__Exercise__:
Could you transcribe exactly the lines below, from the line with "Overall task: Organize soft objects" through the line with "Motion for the", and nothing else, leaving out the pictures?

----

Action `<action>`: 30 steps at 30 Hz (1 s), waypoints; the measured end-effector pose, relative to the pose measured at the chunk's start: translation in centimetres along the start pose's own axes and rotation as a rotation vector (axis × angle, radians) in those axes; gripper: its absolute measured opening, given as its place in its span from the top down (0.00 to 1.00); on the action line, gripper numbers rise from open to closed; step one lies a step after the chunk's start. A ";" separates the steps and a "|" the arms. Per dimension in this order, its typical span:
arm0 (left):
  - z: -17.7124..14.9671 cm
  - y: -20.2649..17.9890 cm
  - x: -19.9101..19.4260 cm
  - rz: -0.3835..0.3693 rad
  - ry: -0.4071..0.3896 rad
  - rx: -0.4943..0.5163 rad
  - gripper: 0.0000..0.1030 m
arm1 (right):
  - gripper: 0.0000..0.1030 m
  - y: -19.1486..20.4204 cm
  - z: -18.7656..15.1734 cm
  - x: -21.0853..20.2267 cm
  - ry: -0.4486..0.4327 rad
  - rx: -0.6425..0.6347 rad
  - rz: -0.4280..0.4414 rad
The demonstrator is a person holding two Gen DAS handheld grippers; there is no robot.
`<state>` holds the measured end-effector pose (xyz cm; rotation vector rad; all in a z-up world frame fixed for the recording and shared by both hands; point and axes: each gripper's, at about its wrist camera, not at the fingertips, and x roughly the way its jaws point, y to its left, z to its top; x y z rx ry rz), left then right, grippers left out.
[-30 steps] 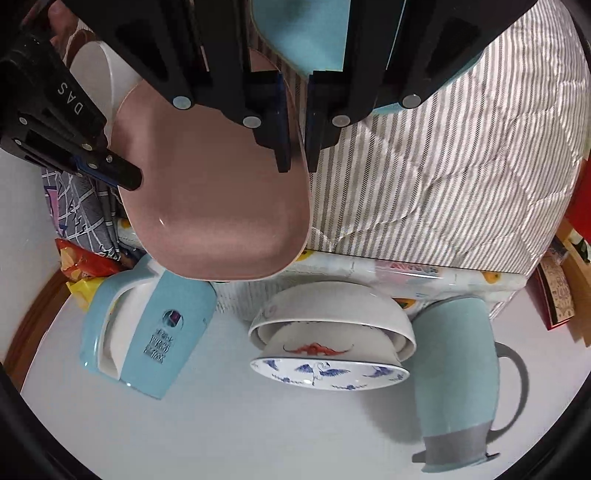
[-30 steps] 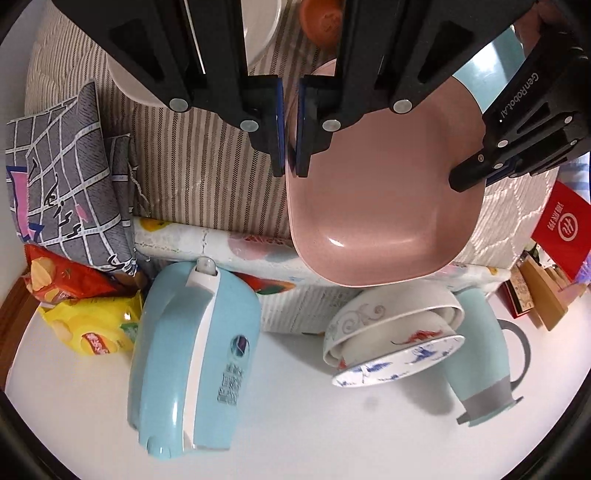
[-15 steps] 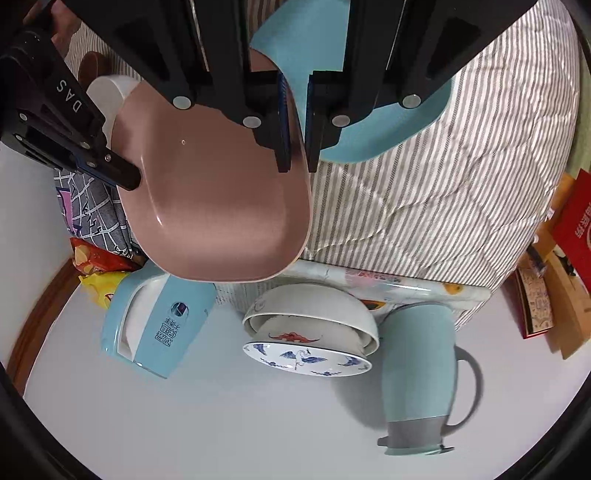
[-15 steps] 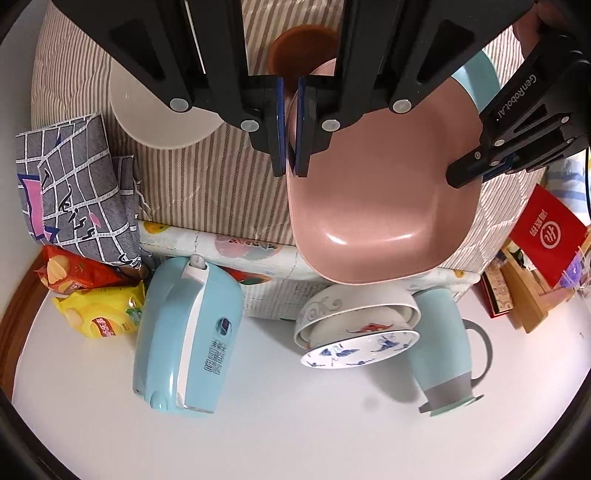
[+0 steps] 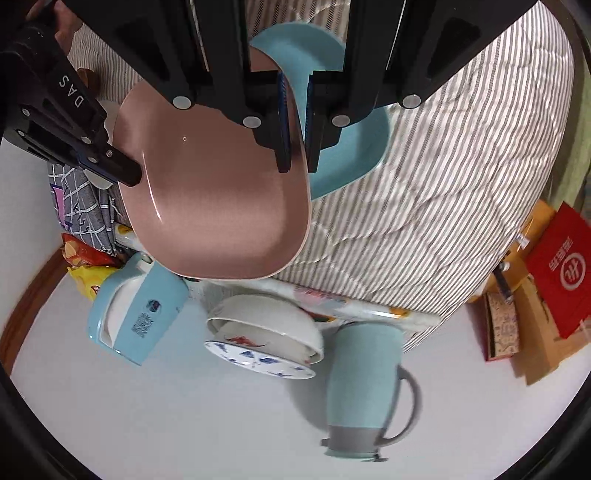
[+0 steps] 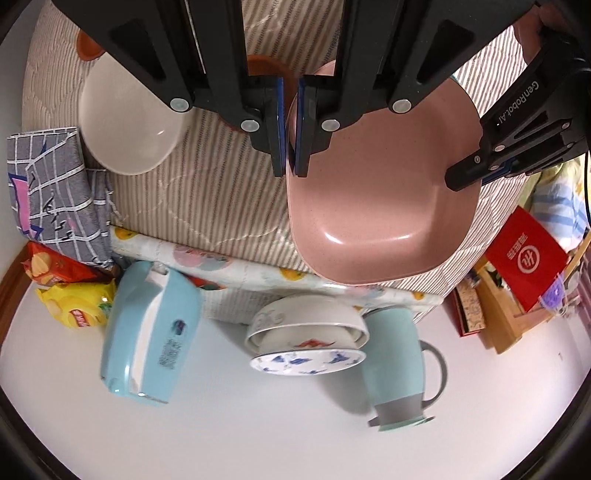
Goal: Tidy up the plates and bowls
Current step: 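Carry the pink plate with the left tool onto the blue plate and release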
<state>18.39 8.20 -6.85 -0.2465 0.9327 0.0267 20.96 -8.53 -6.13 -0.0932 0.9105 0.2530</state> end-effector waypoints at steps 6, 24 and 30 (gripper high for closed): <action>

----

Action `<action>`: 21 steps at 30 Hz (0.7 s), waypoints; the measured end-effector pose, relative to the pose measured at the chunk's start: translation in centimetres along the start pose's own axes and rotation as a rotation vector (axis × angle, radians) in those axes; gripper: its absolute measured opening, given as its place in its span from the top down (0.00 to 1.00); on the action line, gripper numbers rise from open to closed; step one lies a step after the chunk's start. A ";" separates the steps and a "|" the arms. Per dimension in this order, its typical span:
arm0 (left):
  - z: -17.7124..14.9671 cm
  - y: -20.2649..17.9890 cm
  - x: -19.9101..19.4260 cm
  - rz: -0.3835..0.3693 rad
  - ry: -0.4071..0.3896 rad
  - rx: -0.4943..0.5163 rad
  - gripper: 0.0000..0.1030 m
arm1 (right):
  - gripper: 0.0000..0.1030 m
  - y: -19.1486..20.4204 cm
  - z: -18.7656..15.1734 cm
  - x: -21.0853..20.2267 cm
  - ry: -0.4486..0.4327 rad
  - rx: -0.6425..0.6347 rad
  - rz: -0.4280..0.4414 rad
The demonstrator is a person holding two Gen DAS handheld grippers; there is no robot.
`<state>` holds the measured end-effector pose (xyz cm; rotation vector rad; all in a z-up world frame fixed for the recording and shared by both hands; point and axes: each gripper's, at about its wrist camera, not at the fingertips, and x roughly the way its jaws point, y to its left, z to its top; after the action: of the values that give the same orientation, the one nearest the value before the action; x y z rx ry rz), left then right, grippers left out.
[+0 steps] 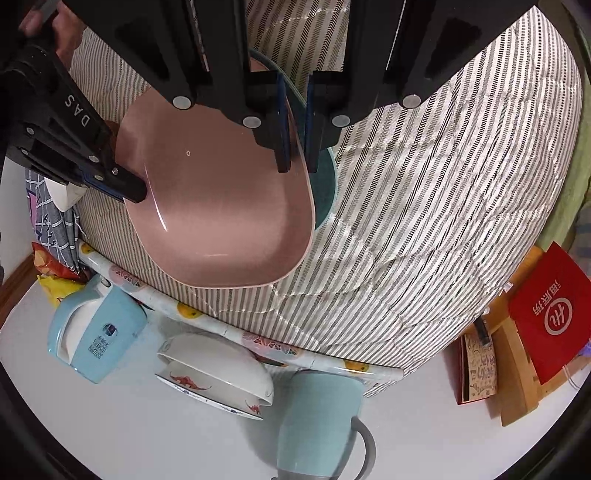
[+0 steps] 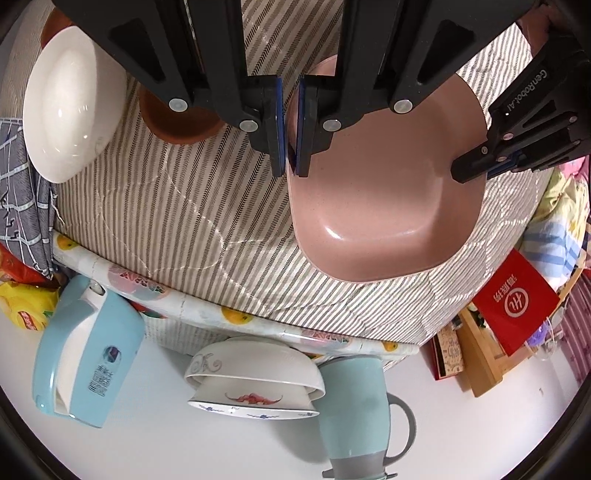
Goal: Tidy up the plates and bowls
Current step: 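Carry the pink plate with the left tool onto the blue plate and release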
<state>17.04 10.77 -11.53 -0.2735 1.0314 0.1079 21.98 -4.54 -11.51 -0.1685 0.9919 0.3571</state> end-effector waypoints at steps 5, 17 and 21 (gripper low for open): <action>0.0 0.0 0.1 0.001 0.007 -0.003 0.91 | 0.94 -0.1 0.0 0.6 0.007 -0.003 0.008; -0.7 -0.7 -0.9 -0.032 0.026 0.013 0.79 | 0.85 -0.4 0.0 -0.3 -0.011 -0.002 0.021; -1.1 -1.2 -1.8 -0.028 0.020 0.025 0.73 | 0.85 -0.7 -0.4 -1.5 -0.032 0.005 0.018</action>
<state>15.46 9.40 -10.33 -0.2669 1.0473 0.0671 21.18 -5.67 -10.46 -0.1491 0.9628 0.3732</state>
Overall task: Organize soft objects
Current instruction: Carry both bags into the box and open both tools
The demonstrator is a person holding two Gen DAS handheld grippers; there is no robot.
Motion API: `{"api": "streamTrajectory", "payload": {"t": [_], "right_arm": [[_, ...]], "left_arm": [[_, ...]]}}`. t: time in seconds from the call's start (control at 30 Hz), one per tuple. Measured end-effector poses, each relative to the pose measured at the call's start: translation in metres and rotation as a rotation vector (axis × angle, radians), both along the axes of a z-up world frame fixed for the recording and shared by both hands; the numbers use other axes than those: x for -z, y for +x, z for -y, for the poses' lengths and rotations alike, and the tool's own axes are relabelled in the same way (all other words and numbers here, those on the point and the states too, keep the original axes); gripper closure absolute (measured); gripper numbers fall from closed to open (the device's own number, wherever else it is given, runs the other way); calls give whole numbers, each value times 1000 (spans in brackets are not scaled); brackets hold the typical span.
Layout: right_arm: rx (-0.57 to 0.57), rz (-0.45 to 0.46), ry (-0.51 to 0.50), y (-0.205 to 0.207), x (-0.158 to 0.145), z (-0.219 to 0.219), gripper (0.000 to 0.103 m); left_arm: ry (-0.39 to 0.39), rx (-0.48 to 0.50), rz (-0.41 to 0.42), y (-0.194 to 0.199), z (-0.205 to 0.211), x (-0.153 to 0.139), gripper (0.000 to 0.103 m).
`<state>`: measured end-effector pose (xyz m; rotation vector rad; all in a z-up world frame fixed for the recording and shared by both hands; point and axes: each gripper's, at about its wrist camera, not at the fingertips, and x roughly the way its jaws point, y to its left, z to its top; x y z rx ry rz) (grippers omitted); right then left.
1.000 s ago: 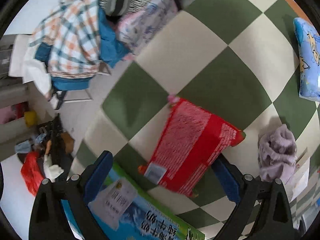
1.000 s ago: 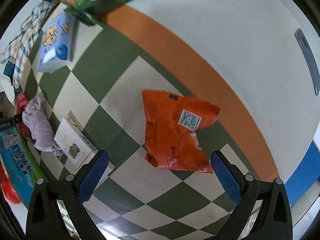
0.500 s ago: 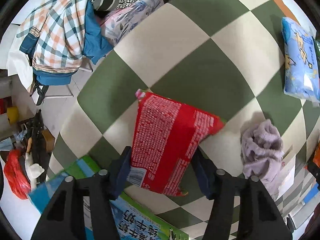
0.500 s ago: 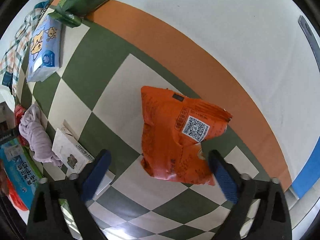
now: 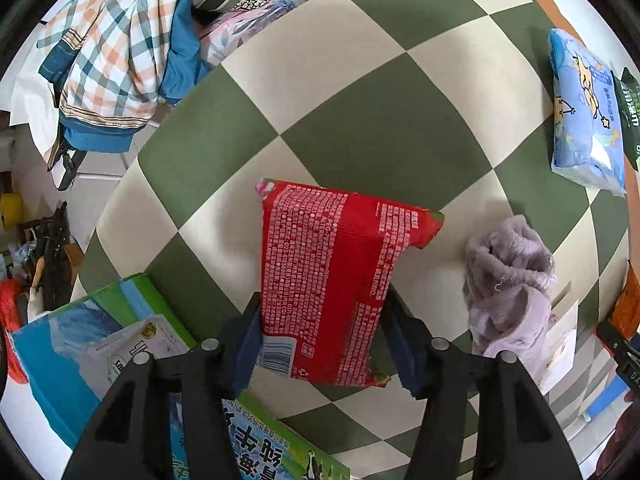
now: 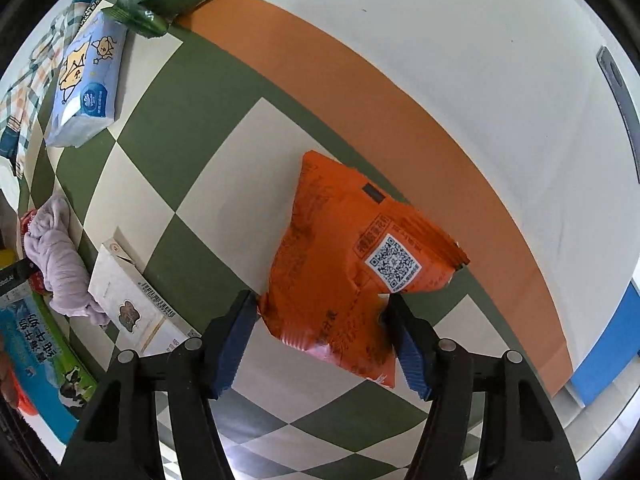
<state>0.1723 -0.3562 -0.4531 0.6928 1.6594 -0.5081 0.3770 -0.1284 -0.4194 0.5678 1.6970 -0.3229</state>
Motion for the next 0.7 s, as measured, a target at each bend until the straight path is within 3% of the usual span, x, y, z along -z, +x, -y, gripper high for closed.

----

__Problem solution__:
Overall task: Organize soft objects
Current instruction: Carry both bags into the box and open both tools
The demonstrator is a person holding two Gen DAS handheld grippers; there is no robot.
Motion API: `{"api": "streamTrajectory", "payload": {"t": [_], "right_arm": [[_, ...]], "left_arm": [[_, ...]]}}`. t: time in seconds from the call's start (control at 30 Hz), one per tuple. Measured end-effector poses, each relative to the pose measured at the call's start: translation in metres and rotation as a rotation vector (axis × angle, radians), both along the axes of a z-up world frame fixed for the recording and shared by both hands; the numbers use other axes than those: x for -z, y for +x, z for -y, for the poses' lengths and rotations alike, and the tool's own axes are relabelled in the same way (all other words and numbers here, those on the point and the states too, keep the original axes); gripper closure absolute (measured); gripper numbers fall from closed to open (the device's own number, wherever else it is given, runs the other way); calls give whole numbers, each value times 1000 (spans in brackets are not scaled); brackets hold the typical span.
Layout: right_arm: rx (-0.57 to 0.57), rz (-0.45 to 0.46), ry (-0.51 to 0.50), y (-0.205 to 0.207), x (-0.158 to 0.145), z (-0.219 to 0.219), gripper (0.000 to 0.103 m); left_arm: ry (-0.39 to 0.39), rx (-0.48 to 0.50), rz (-0.41 to 0.42), y (-0.194 to 0.199), z (-0.205 to 0.211), x (-0.153 to 0.139), gripper (0.000 to 0.103 m).
`<state>`: measured end-effector pose (xyz m; rotation vector rad; all in a z-up world frame fixed for the recording and shared by both hands; point and axes: each gripper's, at about its wrist camera, not at the fingertips, and x roughly the way its jaws point, y to its left, z to its top; x y z rx ry rz) (grippers omitted); right then left.
1.000 s ago: 
1.000 s ago: 
0.500 s ago: 
0.500 s ago: 
now: 
now: 
<state>0.1723 -0.3562 -0.4531 0.6928 1.6594 -0.5081 0.3770 -0.1284 -0.4194 0.5678 1.6970 -0.3229</state>
Motion for the next 0.7 s, as measured, a target at each bend until the straight path is within 3% of the usual span, x, y, z along -z, +x, -y, gripper high for closed.

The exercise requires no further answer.